■ **Assigned task**
For this listing, the lines between the one holding "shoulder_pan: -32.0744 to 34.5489" and the one holding "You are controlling", inclusive, must be set down exactly.

■ **Recorded information**
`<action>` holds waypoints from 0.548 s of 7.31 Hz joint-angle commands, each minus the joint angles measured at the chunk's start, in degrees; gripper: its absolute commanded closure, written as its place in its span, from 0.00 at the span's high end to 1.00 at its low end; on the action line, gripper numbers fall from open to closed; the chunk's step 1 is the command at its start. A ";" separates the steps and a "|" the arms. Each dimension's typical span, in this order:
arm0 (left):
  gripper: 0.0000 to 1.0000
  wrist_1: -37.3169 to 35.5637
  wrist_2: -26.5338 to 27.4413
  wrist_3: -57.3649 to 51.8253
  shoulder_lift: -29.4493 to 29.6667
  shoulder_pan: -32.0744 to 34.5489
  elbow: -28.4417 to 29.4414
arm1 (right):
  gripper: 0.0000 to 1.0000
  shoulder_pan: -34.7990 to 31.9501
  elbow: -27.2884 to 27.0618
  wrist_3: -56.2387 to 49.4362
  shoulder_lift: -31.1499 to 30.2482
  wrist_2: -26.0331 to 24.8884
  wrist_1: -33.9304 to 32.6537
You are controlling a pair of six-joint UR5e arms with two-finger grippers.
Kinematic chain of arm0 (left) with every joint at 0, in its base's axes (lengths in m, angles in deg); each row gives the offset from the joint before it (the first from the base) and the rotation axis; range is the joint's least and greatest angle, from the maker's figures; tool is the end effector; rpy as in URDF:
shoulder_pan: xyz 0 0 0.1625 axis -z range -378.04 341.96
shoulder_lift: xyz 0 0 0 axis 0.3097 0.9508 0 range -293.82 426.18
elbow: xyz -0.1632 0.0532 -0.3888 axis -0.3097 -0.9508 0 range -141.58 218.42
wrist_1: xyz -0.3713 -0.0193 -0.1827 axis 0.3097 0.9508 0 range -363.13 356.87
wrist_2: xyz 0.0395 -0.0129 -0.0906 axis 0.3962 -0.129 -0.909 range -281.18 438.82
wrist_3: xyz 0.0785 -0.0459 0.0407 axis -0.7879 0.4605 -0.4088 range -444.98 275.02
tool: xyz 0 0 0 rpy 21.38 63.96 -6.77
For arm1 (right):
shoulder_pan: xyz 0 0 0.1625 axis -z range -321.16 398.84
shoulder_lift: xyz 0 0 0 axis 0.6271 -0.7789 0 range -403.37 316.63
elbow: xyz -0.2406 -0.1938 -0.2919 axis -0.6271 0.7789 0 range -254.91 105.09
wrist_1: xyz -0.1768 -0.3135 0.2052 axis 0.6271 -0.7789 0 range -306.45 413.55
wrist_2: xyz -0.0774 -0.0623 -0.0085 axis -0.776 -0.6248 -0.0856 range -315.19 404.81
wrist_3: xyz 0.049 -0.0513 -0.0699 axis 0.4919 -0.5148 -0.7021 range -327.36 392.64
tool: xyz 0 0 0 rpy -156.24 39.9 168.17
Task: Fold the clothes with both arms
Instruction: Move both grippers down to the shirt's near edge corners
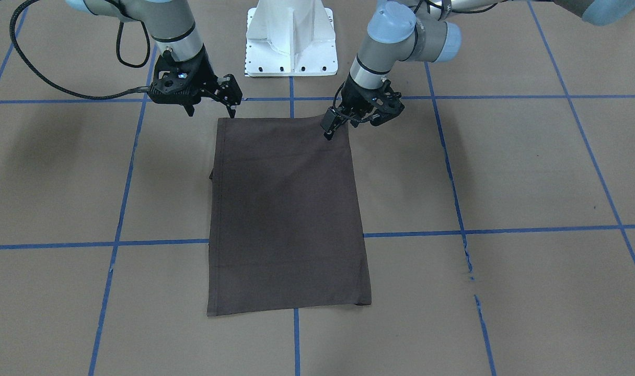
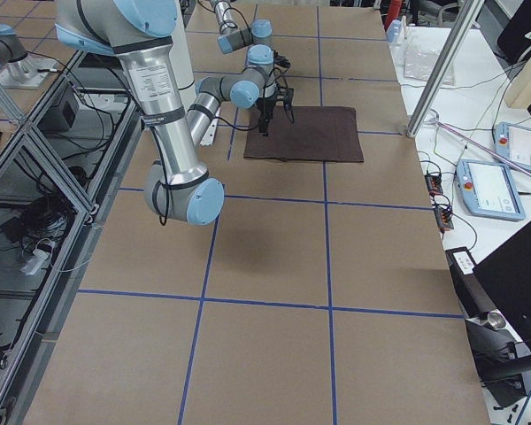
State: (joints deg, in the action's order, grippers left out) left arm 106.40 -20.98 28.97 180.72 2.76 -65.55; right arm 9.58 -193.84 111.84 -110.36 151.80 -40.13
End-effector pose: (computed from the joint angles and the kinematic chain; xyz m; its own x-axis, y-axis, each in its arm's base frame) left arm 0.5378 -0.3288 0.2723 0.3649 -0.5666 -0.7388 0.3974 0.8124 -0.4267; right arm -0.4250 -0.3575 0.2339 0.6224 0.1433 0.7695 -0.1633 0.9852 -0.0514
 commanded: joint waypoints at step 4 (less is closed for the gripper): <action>1.00 -3.18 1.72 1.63 -0.37 -3.75 -0.10 | 1.00 0.00 0.28 0.07 0.02 0.06 1.13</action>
State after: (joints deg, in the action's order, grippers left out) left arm 103.67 -19.29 30.57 180.48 -0.70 -65.64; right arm 9.57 -193.58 111.91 -110.34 151.80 -39.09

■ **Solution for this exercise**
  shoulder_pan: -32.0744 to 34.5489
  elbow: -28.4417 to 29.4414
arm1 (right):
  gripper: 0.0000 to 1.0000
  shoulder_pan: -34.7990 to 31.9501
  elbow: -27.2884 to 27.0618
  wrist_3: -56.2387 to 49.4362
  shoulder_lift: -31.1499 to 30.2482
  wrist_2: -26.0331 to 24.8884
  wrist_1: -33.9304 to 32.6537
You are controlling a pair of six-joint UR5e arms with two-finger grippers.

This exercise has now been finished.